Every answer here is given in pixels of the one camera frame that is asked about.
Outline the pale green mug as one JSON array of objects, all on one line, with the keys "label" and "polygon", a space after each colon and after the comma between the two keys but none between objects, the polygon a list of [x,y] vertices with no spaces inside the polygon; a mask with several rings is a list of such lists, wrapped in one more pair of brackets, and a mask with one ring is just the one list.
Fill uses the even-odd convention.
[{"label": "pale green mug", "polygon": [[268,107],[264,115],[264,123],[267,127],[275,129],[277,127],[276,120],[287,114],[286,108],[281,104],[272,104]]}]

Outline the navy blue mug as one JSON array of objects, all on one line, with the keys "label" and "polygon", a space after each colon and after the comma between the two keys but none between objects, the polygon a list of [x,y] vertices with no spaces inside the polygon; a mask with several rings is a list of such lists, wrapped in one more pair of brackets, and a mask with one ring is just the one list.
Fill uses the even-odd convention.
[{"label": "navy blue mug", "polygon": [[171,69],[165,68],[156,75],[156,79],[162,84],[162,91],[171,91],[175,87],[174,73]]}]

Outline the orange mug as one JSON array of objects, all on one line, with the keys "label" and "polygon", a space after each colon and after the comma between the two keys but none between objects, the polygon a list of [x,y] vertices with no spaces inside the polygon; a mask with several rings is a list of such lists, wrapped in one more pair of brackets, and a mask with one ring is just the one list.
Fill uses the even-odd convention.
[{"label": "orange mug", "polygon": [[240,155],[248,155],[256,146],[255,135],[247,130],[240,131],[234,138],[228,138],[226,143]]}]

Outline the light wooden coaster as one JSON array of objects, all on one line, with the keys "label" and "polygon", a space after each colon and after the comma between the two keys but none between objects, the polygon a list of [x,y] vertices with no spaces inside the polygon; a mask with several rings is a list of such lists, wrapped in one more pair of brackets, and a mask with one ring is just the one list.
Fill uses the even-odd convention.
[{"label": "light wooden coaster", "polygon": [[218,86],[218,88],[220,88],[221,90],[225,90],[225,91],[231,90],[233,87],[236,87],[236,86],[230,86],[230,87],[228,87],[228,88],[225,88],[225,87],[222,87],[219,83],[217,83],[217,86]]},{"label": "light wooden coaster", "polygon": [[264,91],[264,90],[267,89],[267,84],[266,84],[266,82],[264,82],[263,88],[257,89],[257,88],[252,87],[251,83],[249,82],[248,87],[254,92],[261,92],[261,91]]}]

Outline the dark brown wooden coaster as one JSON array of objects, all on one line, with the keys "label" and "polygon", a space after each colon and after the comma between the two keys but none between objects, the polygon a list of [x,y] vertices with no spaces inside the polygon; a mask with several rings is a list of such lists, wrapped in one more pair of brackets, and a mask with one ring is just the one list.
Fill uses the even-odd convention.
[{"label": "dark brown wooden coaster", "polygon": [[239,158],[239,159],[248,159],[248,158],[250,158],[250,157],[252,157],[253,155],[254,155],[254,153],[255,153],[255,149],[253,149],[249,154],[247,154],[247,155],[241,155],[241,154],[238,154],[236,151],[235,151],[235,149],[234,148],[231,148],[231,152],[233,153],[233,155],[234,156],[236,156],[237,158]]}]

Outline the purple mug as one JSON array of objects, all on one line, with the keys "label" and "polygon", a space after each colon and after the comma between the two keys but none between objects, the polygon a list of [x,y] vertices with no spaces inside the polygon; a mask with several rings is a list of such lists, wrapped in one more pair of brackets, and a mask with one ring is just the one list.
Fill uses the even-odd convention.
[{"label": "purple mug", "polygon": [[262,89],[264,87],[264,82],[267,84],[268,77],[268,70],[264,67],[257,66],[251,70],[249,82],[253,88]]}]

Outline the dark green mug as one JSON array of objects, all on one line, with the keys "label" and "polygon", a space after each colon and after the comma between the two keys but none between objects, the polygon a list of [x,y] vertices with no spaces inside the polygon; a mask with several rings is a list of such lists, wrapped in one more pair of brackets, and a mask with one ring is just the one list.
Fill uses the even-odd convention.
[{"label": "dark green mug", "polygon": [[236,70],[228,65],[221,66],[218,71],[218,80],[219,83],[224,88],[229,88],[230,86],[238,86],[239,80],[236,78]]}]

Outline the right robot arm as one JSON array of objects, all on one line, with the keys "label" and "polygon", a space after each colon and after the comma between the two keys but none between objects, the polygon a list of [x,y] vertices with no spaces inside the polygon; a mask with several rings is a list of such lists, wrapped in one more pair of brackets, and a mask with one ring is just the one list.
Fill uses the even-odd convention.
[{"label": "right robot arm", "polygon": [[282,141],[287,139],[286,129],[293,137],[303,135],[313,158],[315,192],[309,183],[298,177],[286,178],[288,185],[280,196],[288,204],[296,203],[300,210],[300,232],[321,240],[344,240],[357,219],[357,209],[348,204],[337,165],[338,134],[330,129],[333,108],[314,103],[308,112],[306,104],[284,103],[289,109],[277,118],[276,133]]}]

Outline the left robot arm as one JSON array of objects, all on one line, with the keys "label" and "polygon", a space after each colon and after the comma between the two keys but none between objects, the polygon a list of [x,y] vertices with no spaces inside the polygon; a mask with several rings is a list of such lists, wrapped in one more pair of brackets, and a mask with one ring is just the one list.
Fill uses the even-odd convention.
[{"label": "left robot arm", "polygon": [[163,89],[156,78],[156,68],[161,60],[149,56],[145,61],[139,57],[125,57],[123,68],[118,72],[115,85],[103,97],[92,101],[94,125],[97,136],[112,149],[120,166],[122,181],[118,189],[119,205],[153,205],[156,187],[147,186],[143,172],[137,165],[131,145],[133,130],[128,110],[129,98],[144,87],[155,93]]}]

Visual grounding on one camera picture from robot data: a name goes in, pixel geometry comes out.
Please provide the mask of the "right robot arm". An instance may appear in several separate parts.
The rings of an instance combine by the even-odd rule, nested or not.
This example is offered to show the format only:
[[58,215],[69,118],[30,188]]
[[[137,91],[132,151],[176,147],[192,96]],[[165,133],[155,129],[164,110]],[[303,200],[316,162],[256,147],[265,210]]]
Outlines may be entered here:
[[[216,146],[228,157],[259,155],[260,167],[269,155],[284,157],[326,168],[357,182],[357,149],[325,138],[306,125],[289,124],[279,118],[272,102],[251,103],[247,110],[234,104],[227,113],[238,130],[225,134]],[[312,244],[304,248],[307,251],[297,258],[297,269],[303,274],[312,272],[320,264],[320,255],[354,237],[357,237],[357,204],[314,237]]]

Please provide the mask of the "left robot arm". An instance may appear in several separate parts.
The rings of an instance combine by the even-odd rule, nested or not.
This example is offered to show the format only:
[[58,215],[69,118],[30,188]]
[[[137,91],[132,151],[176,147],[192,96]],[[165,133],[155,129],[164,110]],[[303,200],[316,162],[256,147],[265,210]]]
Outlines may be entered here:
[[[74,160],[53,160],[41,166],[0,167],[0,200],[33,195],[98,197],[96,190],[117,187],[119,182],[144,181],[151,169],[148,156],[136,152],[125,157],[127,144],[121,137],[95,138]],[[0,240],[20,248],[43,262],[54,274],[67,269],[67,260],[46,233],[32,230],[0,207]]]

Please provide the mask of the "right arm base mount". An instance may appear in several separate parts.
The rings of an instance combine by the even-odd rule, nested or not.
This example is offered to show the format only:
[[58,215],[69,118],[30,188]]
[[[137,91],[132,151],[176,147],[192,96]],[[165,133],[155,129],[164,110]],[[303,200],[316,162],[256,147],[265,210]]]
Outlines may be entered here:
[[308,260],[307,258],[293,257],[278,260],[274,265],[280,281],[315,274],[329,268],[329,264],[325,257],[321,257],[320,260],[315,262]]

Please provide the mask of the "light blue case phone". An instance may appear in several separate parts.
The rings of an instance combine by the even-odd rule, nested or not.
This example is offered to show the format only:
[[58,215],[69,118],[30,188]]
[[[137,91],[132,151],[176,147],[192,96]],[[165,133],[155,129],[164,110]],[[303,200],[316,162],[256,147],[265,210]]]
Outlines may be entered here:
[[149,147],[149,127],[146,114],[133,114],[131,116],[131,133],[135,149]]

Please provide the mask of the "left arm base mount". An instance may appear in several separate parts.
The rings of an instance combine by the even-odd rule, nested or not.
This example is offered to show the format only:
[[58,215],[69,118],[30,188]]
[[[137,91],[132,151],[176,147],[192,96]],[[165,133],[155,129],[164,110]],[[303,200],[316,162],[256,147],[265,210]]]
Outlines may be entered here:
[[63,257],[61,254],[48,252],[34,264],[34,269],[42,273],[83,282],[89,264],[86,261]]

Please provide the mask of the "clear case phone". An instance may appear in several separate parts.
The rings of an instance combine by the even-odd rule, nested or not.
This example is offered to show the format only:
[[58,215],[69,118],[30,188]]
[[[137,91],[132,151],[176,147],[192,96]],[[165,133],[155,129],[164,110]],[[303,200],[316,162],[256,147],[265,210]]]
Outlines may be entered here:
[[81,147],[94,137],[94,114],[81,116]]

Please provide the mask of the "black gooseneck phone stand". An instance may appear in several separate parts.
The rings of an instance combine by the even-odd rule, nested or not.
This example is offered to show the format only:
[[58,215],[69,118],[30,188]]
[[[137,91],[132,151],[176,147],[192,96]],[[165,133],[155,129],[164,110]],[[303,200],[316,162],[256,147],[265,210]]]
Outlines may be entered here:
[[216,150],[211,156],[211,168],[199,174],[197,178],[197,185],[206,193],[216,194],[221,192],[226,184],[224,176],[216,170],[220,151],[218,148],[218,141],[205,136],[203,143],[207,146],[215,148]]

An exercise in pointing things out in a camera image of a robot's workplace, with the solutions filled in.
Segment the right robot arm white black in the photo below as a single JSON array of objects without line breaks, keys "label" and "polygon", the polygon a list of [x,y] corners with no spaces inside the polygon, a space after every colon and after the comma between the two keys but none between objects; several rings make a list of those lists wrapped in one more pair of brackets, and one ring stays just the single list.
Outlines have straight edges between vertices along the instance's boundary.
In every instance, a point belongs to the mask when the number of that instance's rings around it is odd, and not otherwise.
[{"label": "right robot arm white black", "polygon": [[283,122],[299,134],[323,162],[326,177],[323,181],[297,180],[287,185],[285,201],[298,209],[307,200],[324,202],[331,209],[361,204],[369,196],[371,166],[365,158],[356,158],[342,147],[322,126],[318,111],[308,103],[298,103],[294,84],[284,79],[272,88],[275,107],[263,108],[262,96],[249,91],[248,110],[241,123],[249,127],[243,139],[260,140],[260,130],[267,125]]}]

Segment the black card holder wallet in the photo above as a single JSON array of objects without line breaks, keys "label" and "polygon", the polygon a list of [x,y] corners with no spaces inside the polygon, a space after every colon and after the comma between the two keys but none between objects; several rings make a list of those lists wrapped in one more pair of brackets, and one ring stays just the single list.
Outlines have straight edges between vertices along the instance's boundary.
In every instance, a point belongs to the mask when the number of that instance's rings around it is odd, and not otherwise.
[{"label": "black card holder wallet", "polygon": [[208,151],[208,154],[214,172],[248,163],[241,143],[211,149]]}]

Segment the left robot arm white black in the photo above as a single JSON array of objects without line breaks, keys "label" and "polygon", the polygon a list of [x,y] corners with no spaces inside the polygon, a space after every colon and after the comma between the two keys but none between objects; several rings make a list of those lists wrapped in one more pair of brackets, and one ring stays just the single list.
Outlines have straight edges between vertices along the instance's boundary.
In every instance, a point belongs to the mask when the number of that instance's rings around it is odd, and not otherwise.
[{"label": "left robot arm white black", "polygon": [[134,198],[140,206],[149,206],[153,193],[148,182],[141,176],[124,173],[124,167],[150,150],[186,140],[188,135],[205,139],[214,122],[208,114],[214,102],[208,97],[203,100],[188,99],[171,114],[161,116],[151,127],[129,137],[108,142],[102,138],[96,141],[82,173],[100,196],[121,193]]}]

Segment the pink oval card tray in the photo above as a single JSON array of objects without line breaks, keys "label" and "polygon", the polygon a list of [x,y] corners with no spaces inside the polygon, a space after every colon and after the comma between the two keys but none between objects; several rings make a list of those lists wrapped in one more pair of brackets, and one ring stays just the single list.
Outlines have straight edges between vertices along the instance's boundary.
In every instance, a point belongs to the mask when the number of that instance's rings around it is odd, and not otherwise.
- - -
• [Task statement] Look through the entries above. Copy out every line holding the word "base".

• [Task solution]
Please provide the mask of the "right arm base mount". An instance may appear in several separate parts.
Please provide the mask of the "left arm base mount". An instance may appear in several separate parts.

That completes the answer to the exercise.